Among recent enforcement actions, the Financial Industry Regulatory Authority (FINRA) barred a broker and fined him for making fraudulent misrepresentations about unsuitable investments to customers, many of whom were retired.
In addition, the SEC ordered an RIA to hire a dedicated chief compliance officer, in addition to other measures, on charges of client overbilling; charged an unregistered fund manager with fraud in hiding a criminal past; and won a settlement from a tech company after it misled investors.
SEC Charges Fund Manager With Hiding Criminal Past
The SEC announced fraud charges against an unregistered fund manager accused of hiding his checkered past while providing false and misleading data to investors and an independent research firm.
According to the agency, Zoernack and his firm EquityStar Capital Management fraudulently offered and sold at least $5.6 million of interests in a pair of private investment funds (Global Partners Fund and Momentum Growth Fund) to more than 40 investors from May 2010 to March 2014. In addition, Zoernack secretly made more than $1 million in unauthorized withdrawals from the funds' accounts without informing investors.
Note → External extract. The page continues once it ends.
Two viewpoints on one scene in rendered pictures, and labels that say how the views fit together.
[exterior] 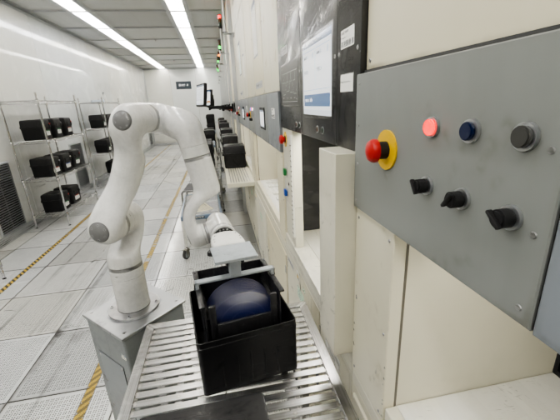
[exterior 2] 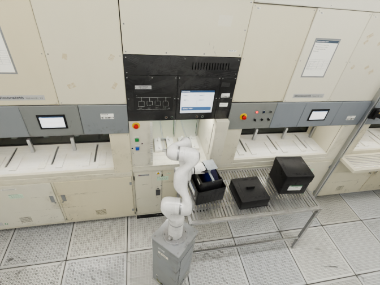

Zoernack and EquityStar went to great lengths to hide Zoernack's background, which included two felony fraud convictions, a bankruptcy filing and other money judgments and liens against him. He even hired a firm to manipulate search results on his name by flooding the Internet with phony information that painted him as a successful fund manager, investor and philanthropist. This made it tougher for investors to uncover Zoernack's criminal past and other negative information in Internet searches.
Zoernack also used at least three false identities in communicating with investors, so that Equity Star looked like more than a one-man operation. One of those phony identities was the nonexistent Amanda Sutton, with the lofty title of "investor relations professional."
Both Zoernack and EquityStar provided phony data to Morningstar Inc., so the Momentum fund could become a "Morningstar Five-Star-Rated Fund," under false pretenses; that way Zoernack could market the fund as highly rated. Zoernack claimed to Morningstar that the fund had been around longer and had 40 times more assets than was actually the case. They also created and distributed phony investment marketing materials that hid the fact that results were hypothetical and not based on actual fund performance.
In addition, neither Zoernack nor his funds were registered with the SEC or any state regulator.
RIA Ordered to Hire CCO by SEC
An RIA and its CEO have settled with the SEC after charges of overbilling clients.
According to the agency, Marco Investment Management, LLC, of Atlanta, Georgia, and Steven Marco, its chief executive officer, overbilled clients, charging asset management fees on total asset balances that did not deduct the proceeds of securities sales from margin balances.
For approximately 25 clients with margin accounts, Marco and MIM, acting through Marco, calculated the quarterly management fees without adjusting for sales proceeds or other credits applied against the margin balance by the custodial broker-dealer. This occurred since at least 2005.
Marco said he had an understanding with these clients that each wanted to use the margin available within their custodial accounts, but at the same time wanted to maintain a level of assets with MIM that would remain essentially fixed, despite margin use, so that sales proceeds or other credits were contemplated to be reinvested in the portfolio to be managed by MIM.
However, there were no written amendments on record to modify the terms of the clients' management agreements. And for those clients, the custodial broker-dealer's actual application of the proceeds from sales and other credits to the accounts' margin balance was inconsistent with MIM's internal records and the MIM appraisals sent to clients. As a result, MIM statements overstated the balances in those clients' accounts, and the management fee was calculated on the "total portfolio" value, which included investment proceeds.
Both the firm and Steven Marco, the firm's chief executive officer, have been censured. The firm must hire a dedicated CCO and bring in an independent compliance consultant, and Marco has agreed to undergo compliance training. In addition, the firm has agreed to pay $124,750.44 in disgorgement, as well as prejudgment interest of $7,595.94, and a penalty of $100,000; Marco, who cannot serve as a compliance officer for three years, is to pay a penalty of $50,000.